From the entries below, output the line with "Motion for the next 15" and each following line up to and including the line with "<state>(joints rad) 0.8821", exactly as written.

++++++

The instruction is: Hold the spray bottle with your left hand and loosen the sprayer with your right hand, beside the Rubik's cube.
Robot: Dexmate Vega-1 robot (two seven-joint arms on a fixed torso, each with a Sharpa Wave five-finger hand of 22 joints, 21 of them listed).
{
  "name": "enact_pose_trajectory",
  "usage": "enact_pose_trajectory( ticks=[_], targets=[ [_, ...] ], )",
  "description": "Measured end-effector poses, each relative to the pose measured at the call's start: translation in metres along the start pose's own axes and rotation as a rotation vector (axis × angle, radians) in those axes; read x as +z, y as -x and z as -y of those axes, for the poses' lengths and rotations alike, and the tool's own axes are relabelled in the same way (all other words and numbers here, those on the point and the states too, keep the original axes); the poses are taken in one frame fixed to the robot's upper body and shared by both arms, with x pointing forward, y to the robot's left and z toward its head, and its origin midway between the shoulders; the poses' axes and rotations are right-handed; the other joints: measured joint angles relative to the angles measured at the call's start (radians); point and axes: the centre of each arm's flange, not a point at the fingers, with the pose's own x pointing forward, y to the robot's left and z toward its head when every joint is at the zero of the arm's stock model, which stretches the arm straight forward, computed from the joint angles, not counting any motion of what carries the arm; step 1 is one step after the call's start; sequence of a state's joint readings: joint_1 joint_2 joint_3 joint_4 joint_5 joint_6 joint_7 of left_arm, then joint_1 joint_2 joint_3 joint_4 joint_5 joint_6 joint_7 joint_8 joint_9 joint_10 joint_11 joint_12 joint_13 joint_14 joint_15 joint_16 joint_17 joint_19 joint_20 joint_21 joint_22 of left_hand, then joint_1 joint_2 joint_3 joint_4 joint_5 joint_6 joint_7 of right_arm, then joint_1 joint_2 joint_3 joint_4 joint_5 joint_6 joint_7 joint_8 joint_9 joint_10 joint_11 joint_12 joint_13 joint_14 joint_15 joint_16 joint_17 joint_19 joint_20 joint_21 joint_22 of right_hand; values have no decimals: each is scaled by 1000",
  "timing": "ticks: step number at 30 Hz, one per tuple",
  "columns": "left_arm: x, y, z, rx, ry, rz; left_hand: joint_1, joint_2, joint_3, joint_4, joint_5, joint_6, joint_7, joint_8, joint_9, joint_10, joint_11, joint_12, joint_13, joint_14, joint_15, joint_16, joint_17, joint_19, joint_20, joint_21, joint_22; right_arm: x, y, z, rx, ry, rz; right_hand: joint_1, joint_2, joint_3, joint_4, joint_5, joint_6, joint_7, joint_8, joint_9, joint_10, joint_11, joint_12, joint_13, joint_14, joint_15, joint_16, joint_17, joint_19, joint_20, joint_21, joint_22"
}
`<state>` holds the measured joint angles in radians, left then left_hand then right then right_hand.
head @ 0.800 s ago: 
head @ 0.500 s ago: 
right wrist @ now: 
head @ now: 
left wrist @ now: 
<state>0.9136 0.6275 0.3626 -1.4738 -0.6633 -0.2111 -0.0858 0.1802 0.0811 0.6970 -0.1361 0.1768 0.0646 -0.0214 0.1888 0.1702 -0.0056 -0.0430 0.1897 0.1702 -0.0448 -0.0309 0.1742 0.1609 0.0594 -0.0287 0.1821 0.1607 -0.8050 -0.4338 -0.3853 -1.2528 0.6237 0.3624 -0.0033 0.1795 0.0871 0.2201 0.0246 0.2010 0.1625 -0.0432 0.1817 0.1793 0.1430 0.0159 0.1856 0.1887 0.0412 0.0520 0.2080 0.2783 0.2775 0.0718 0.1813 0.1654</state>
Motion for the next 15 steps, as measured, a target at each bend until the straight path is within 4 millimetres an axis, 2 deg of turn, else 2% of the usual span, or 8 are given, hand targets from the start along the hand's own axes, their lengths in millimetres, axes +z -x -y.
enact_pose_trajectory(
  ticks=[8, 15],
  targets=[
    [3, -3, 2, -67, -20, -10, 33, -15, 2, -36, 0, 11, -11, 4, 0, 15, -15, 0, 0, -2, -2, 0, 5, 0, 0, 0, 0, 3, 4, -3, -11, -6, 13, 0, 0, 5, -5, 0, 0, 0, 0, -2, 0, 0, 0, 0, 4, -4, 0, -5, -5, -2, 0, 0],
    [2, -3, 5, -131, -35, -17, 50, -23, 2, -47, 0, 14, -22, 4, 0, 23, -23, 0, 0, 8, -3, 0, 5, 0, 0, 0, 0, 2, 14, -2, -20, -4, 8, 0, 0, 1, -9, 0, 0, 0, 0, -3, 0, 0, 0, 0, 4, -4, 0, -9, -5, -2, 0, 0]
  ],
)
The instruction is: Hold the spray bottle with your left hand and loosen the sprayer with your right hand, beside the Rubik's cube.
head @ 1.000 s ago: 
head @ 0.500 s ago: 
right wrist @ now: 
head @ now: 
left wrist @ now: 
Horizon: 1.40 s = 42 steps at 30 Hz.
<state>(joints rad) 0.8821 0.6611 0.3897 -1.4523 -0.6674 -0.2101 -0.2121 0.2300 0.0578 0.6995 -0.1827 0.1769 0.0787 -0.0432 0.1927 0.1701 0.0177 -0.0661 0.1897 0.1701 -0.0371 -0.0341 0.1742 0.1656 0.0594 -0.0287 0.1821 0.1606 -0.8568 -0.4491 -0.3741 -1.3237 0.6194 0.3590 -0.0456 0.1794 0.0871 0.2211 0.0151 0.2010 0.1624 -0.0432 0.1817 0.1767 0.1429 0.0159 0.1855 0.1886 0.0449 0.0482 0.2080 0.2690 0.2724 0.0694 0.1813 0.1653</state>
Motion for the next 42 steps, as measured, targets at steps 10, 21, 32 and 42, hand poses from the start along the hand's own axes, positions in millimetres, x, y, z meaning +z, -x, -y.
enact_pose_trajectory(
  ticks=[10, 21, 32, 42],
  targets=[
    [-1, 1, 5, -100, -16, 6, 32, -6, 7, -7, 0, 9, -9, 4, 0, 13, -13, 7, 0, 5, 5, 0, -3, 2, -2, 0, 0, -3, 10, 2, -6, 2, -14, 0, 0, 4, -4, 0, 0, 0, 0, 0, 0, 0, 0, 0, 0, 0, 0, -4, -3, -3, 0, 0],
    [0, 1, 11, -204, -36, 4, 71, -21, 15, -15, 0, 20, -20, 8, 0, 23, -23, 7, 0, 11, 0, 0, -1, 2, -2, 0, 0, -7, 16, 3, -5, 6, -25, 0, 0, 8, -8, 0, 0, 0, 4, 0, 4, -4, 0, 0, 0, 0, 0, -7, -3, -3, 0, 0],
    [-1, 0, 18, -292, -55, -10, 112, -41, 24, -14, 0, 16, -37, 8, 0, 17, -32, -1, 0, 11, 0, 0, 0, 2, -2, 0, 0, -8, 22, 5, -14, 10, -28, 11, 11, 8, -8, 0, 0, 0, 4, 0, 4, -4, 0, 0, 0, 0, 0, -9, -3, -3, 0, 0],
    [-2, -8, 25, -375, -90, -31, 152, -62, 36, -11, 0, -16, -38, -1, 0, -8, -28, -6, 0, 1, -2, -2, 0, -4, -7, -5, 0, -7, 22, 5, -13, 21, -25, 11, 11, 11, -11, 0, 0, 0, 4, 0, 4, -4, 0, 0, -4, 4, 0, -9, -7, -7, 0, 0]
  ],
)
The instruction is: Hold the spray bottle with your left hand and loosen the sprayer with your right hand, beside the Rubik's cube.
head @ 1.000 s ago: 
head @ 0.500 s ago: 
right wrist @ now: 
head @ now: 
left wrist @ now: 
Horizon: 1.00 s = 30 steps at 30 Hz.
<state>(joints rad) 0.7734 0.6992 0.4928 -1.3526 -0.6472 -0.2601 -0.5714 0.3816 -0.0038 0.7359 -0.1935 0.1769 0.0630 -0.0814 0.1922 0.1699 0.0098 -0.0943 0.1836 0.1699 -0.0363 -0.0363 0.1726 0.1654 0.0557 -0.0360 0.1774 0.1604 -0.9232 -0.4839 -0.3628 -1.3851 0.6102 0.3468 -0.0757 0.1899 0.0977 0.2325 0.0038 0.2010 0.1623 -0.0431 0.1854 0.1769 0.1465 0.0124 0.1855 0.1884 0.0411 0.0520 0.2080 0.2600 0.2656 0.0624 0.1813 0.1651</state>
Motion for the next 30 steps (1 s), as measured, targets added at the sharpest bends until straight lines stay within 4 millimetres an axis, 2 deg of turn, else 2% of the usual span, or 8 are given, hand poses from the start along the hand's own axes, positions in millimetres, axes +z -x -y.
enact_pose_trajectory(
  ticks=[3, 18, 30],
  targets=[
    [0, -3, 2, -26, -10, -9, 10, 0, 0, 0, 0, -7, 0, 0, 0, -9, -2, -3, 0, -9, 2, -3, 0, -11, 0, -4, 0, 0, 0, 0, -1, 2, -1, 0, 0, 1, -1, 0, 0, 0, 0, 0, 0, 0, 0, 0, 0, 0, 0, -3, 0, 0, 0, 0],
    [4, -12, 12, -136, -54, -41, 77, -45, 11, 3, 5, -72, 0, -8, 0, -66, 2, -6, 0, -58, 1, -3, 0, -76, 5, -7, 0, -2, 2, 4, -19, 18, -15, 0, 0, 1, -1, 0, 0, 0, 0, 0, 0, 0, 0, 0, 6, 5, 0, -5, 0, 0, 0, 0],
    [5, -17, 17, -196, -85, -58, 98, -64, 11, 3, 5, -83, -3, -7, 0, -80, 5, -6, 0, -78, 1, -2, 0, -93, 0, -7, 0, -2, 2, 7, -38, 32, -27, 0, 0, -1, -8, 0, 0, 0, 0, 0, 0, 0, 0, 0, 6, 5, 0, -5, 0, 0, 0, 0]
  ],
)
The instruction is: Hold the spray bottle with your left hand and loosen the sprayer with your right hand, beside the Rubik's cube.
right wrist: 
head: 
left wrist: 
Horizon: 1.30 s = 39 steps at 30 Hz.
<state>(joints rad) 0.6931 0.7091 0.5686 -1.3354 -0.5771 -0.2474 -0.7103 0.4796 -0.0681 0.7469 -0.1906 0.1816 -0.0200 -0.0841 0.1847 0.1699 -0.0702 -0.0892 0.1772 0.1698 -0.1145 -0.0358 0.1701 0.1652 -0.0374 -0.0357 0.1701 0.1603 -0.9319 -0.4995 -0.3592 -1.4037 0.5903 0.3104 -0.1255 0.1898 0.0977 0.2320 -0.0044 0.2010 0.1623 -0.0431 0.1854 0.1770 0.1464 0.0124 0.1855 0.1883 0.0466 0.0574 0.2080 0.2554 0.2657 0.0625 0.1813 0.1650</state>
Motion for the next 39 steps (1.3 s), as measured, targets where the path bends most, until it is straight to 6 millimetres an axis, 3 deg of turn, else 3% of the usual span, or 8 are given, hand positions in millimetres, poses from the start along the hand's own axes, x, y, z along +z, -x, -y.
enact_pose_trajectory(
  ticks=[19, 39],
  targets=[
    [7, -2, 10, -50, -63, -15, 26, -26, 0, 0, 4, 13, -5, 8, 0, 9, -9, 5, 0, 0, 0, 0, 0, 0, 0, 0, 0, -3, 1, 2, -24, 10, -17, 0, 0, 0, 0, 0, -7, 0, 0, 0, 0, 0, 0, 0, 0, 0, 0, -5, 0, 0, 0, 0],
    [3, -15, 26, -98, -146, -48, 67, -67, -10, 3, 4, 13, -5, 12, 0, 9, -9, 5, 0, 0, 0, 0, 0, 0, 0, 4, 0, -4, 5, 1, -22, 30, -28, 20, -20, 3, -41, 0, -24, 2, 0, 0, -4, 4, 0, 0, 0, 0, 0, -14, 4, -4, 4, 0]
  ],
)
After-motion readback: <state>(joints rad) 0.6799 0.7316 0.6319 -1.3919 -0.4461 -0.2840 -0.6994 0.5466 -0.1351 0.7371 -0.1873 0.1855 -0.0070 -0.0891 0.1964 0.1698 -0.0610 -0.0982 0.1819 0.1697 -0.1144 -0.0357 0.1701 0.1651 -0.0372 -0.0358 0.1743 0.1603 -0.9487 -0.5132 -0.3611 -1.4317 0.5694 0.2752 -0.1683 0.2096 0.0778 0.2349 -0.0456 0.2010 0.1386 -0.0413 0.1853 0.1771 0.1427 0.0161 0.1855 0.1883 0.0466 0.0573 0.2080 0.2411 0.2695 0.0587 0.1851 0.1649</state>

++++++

• Exercise output:
Motion for the next 15 steps, as measured, a target at each bend until the straight path is within 4 millimetres an axis, 2 deg of turn, else 2% of the usual span, or 8 are given, hand targets from the start along the hand's own axes, their lengths in millimetres, axes +z -x -y.
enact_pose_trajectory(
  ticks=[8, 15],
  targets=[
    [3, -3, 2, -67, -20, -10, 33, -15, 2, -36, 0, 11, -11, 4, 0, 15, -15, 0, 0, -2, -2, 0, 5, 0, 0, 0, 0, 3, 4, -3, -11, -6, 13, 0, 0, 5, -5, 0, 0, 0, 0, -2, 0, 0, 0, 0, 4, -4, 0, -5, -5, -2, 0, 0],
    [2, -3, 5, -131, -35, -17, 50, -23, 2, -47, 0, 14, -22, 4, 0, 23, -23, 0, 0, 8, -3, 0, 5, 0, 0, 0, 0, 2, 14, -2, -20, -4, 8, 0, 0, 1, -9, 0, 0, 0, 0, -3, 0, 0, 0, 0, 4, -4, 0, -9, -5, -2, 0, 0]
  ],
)
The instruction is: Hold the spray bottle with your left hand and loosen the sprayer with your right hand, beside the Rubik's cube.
head @ 1.000 s ago: 
head @ 0.500 s ago: 
right wrist @ now: 
head @ now: 
left wrist @ now: 
Horizon: 1.40 s = 42 steps at 30 Hz.
<state>(joints rad) 0.8821 0.6611 0.3897 -1.4523 -0.6674 -0.2101 -0.2121 0.2300 0.0578 0.6995 -0.1827 0.1769 0.0787 -0.0432 0.1927 0.1701 0.0177 -0.0661 0.1897 0.1701 -0.0371 -0.0341 0.1742 0.1656 0.0594 -0.0287 0.1821 0.1606 -0.8568 -0.4491 -0.3741 -1.3237 0.6194 0.3590 -0.0456 0.1794 0.0871 0.2211 0.0151 0.2010 0.1624 -0.0432 0.1817 0.1767 0.1429 0.0159 0.1855 0.1886 0.0449 0.0482 0.2080 0.2690 0.2724 0.0694 0.1813 0.1653</state>

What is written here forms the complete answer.